US Top Court Lets Trump Proceed with Mass Layoffs at Education Department

Tuesday, July 15, 2025

SAEDNEWS: The United States Supreme Court ruled that the administration of President Donald Trump can proceed with plans to slash funding and resources for the federal Department of Education.

US Top Court Lets Trump Proceed with Mass Layoffs at Education Department

The top court’s conservative majority on Monday lifted a federal judge’s order that had reinstated nearly 1,400 workers affected by mass layoffs at the department and blocked the administration from transferring key functions to other federal agencies.

The move comes as a legal challenge is continuing to play out in lower courts.

Al Jazeera’s Shihab Rattansi, reporting from Washington, DC, said the top court’s decision is a “massive win” for the Trump administration.

“The Department of Education was set up in 1979 by Congress, and only an act of Congress could shut it down, but instead, what the Trump administration is doing is sacking so many people within the Department of Education that effectively, it is shut down,” Rattansi said.

“That’s what the lower courts found when they put a stay on all the firings at the Department of Education,” he explained.

“The Supreme Court now has accepted the government’s arguments that all these firings are just part of removing bureaucratic votes, even despite the quite explicit executive order from Trump calling for the Department of Education to be dismantled,” Rattansi said.

This means that “even if Trump loses the litigation concerning slimming down the Department of Education, effectively everyone will have been fired already… and so they will have succeeded without having had to go to Congress to formally ask the Department of Education’s dissolution”, he added.

Trump hailed the top court’s decision in a statement on his Truth Social platform.

He said the ruling handed a “Major Victory to Parents and Students across the Country”, and that it will allow his administration to begin the “very important process” of returning many of the department’s functions “BACK TO THE STATES”.

Secretary of Education Linda McMahon said it was a “shame” that it took the Supreme Court’s intervention to let Trump’s plan move ahead.

“Today, the Supreme Court again confirmed the obvious: the President of the United States, as the head of the Executive Branch, has the ultimate authority to make decisions about staffing levels, administrative organization, and day-to-day operations of federal agencies,” McMahon said in a statement.

Monday’s ruling cancels a previous order on the administration’s efforts to fire the workers at the Education Department, which US District Judge Myong Joun had ruled against in May, stating that it would “likely cripple the department”.

A US Court of Appeals agreed in a ruling on June 4 that the cuts would make it “effectively impossible for the Department to carry out its statutory functions”, which include overseeing student loans and enforcing civil rights law in US education, the site of previous political battles over issues such as federal efforts to combat racial segregation.

Democracy Forward, a liberal legal group representing the school districts and unions, said the court’s action “dealt a devastating blow to this nation’s promise of public education for all children”.

“We will aggressively pursue every legal option as this case proceeds to ensure that all children in this country have access to the public education they deserve,” said Skye Perryman, the group’s president and CEO.

The Supreme Court’s action came in a brief, unsigned order.

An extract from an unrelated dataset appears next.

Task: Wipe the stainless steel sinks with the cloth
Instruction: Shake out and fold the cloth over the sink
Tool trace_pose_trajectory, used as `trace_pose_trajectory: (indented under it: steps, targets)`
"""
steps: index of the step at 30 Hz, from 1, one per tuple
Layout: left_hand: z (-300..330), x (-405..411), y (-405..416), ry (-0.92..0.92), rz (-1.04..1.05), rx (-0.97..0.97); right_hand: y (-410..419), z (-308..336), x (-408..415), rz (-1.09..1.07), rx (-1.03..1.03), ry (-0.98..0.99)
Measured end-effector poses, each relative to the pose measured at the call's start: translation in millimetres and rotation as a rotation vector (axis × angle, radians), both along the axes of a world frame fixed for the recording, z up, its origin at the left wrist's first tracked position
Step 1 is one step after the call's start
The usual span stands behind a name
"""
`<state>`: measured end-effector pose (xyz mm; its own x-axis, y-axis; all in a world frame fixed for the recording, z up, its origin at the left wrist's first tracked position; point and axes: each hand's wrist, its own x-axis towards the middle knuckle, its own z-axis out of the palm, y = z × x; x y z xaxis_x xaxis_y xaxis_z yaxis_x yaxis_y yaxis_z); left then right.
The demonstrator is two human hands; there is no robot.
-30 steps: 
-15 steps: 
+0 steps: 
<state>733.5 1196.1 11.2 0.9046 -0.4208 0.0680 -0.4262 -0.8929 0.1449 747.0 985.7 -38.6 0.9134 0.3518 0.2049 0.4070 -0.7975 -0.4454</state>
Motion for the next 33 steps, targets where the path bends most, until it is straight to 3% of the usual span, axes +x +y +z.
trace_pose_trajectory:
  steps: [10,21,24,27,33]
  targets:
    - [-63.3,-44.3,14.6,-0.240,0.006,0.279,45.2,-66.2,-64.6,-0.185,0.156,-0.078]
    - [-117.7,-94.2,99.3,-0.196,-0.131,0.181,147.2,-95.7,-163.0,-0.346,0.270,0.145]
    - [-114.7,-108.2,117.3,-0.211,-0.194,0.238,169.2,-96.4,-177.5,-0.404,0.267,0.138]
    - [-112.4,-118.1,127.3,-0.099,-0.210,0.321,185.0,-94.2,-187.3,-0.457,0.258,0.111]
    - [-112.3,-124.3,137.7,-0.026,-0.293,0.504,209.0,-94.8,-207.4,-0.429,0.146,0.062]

Its three liberal justices dissented.

The justices, Sonia Sotomayor, Ketanji Brown Jackson and Elena Kagan, said their colleagues’ ruling presented a “grave” threat “to our Constitution’s separation of powers”.

“As Congress mandated, the Department plays a vital role in this Nation’s education system, safeguarding equal access to learning and channeling billions of dollars to schools and students across the country each year,” the three justices wrote.

Critics have accused the Trump administration of working to effectively abolish federal agencies, established and funded by Congress, through a maximalist interpretation of executive power.

Trump and his Republican allies have depicted federal agencies as being at odds with their political agenda, and as hotbeds of leftist ideology and bureaucratic excess.

The Trump administration has also sought to impose greater control over US universities, seeking a larger role in shaping curricula and threatening to withdraw federal funds if universities do not comply with government demands concerning issues such as cracking down on pro-Palestine student activism.

Monday’s ruling is the latest win for the Trump administration in the nation’s top court.

Late last month, the court ruled that lower courts likely overstepped their authority in issuing nationwide injunctions against presidential actions, limiting the ability of the judicial branch to check executive power.